Y “Ñol” no se calló. Dijo todo lo que pensaba, bueno o malo, con razón o sin ella. Lo más relevante fue lo siguiente (casi textual):

“tenemos dos zagueros que no hablan; en un partido como éste hay que tener más personalidad”

“hacemos jugadas defensivas en línea y no lo hemos practicado, por eso nos ganan las espaldas”

“ese chico (Guizasola) está muy estático, le cuesta meterse en el partido”

“deberían jugar más por el lado de Vargas

Esas fueron algunas de las frases que soltó Solano durante la transmisión. Si nos ponemos a revisar, “Ñol” tiene razón. Pero ese no es el caso. Eso no le correspondía a él decirlo en público. No de esa manera mientras sus compañeros se rompían en el campo. Hay “códigos” en el fútbol y uno de estos dice que los trapitos sucios siempre se lavan en casa. Ojo que aquí no estoy criticando lo que dijo (en ese aspecto estoy de acuerdo con él), sino el mensaje que indirectamente manda al grupo, a sus compañeros.

Yo admiro a “Ñol”, me parece un jugador extraordinario, seguramente el mejor jugador en los últimos 15 años. Pero el sábado se equivocó.
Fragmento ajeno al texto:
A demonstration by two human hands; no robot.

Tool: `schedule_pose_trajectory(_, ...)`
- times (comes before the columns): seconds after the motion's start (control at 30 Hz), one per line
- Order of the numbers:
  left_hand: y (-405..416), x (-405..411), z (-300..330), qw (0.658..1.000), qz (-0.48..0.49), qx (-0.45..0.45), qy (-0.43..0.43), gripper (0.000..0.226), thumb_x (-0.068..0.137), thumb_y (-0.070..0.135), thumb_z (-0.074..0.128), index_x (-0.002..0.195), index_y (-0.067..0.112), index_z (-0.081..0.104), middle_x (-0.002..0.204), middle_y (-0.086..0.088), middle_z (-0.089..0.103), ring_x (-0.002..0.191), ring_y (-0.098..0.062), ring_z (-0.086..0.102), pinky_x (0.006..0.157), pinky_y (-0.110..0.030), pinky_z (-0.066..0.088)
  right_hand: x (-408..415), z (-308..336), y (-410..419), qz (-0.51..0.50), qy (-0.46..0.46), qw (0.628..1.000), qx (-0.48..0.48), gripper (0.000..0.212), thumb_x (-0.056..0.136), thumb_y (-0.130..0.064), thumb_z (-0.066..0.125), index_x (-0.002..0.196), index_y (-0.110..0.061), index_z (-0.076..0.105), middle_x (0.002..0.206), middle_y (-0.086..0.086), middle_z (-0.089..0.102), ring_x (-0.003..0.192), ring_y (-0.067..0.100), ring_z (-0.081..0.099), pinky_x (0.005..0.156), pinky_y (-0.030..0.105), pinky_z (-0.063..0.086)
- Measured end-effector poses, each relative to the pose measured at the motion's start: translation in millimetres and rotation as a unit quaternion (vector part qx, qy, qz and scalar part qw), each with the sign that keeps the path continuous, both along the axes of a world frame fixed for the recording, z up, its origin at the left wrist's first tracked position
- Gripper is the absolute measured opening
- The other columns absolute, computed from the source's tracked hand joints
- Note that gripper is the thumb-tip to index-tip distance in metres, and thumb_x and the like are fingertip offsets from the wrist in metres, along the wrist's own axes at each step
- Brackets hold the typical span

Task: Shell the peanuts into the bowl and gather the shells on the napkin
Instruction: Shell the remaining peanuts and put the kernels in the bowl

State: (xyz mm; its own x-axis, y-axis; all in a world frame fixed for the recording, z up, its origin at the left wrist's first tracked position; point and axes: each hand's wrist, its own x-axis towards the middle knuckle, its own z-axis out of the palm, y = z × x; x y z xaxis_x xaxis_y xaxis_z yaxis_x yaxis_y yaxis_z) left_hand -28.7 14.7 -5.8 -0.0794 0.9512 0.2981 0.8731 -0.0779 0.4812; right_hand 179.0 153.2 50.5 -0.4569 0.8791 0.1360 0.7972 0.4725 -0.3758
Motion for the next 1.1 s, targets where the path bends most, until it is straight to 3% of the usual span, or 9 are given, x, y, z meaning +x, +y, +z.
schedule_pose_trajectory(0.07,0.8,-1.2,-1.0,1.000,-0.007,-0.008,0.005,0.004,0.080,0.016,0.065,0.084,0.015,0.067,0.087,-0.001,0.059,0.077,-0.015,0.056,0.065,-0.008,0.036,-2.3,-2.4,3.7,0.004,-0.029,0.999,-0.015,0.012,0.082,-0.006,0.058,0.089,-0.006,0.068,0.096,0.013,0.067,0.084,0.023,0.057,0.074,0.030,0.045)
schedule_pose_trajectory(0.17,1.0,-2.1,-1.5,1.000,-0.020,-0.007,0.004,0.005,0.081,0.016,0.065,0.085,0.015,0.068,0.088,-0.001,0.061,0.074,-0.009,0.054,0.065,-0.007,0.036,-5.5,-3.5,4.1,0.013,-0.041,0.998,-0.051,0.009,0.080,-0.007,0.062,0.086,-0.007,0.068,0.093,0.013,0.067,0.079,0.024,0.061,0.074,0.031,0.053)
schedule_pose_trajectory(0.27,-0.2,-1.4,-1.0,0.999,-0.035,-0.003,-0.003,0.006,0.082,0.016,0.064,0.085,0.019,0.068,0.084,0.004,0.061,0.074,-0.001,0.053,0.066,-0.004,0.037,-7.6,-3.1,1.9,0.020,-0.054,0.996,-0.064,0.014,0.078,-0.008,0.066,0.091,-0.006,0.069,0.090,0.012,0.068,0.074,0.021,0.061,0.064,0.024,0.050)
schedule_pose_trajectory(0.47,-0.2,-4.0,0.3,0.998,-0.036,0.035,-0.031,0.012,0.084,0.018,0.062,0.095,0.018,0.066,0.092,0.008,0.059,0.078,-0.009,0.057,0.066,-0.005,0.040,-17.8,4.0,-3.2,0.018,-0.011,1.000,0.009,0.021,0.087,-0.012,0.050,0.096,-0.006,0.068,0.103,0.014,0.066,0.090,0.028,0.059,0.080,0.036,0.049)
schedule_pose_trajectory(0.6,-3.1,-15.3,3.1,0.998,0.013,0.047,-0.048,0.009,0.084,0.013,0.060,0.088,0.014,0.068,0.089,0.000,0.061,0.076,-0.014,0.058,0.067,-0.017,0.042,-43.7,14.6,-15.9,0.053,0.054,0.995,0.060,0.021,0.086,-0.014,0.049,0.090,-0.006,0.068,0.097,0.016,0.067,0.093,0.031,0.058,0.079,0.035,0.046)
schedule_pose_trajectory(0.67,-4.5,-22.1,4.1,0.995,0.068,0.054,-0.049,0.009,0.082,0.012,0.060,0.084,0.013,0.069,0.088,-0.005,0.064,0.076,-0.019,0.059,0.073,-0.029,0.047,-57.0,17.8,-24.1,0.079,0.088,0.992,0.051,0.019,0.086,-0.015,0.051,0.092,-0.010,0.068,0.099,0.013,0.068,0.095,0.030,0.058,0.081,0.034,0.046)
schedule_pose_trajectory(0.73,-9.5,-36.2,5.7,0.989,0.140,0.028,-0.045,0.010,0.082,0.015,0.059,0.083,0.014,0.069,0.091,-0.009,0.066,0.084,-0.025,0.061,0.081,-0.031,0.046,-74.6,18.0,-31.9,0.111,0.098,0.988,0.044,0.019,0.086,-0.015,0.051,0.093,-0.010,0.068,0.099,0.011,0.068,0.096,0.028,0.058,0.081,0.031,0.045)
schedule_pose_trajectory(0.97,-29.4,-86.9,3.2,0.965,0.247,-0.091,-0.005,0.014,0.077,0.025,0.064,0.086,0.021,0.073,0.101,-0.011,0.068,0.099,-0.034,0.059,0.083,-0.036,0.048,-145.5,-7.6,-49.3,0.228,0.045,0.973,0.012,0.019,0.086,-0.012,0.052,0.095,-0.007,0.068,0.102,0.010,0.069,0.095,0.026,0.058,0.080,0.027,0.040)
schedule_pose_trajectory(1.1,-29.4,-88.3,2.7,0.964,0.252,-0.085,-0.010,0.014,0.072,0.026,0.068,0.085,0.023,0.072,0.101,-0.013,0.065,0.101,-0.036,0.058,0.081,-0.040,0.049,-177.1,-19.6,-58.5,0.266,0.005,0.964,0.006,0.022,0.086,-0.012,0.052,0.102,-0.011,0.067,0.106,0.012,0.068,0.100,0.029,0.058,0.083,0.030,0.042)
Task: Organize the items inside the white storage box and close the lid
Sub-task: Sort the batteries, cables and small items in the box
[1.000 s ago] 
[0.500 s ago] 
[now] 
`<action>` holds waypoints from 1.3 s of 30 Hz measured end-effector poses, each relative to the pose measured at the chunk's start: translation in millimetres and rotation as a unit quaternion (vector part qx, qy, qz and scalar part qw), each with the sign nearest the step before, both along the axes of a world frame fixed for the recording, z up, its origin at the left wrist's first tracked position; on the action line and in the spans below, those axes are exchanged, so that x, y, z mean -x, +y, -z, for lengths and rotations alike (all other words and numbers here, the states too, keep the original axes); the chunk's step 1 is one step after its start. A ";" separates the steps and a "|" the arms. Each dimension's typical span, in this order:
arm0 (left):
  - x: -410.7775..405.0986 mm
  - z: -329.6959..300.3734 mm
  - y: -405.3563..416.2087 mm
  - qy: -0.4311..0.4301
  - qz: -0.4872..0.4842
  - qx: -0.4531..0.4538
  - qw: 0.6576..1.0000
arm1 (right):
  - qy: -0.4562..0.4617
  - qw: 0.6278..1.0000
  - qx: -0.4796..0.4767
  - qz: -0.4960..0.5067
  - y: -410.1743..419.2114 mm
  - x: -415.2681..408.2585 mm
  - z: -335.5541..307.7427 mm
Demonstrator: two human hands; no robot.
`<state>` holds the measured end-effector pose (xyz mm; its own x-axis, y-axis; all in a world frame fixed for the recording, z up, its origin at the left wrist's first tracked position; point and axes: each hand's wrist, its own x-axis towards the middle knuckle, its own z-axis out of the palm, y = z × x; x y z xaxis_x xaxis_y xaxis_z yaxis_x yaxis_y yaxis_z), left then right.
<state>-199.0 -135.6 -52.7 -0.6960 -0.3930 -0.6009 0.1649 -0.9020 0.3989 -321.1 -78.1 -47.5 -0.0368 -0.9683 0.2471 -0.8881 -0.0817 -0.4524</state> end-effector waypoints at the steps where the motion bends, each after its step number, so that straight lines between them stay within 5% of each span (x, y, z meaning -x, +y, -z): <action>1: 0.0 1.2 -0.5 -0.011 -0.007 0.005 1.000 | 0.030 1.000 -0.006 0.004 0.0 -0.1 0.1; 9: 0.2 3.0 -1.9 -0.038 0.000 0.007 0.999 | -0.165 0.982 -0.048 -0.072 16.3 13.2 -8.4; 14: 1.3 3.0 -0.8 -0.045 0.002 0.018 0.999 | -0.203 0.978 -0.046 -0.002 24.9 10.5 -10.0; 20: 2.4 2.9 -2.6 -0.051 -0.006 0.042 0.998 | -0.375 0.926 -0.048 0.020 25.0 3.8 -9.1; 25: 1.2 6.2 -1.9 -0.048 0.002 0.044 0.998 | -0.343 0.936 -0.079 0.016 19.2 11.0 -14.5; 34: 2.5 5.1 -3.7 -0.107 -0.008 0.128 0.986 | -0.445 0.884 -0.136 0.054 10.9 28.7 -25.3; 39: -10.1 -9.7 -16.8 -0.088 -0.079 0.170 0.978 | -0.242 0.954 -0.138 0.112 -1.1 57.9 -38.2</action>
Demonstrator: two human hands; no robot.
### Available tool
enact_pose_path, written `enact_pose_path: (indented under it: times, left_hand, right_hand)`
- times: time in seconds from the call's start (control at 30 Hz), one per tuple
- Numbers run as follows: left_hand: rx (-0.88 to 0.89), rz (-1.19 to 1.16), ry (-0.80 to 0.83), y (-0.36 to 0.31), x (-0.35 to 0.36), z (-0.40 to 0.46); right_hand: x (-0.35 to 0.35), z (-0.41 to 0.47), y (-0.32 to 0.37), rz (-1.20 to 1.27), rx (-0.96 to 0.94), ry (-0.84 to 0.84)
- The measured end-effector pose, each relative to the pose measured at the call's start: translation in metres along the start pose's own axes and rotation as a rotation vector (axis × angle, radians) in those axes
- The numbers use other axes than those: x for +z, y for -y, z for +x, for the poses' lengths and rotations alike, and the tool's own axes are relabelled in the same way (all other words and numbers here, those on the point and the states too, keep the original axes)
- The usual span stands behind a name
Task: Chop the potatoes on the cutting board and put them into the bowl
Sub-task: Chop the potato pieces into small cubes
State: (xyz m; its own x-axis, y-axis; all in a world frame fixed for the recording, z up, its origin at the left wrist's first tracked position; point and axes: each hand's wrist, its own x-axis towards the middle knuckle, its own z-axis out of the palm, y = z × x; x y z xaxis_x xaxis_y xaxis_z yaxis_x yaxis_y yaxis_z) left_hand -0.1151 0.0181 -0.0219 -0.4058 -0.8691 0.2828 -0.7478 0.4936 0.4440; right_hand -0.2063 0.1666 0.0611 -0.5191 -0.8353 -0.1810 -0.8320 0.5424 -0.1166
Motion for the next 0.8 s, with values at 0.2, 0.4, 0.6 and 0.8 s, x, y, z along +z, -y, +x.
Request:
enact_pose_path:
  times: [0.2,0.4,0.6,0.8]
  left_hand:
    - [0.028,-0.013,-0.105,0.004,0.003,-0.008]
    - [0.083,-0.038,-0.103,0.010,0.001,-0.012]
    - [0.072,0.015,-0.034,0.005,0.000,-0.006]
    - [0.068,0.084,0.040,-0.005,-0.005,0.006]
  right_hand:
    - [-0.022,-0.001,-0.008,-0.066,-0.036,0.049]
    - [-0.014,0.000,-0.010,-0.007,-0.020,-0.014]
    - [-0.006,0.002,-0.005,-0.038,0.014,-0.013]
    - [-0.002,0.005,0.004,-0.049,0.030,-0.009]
En un ambiente donde conviven 20 jugadores, no todos tienen la misma personalidad ni piensan igual. A alguno le puede haber molestado que ventile cosas de la interna o sus opiniones sobre sus compañeros en público. Y tendrían razón.

Ojalá que la desafortunada aparición televisiva de Solano no haya resquebrajado al grupo ni generado molestias. En todo caso unas disculpas (siempre en la interna) no caerían mal.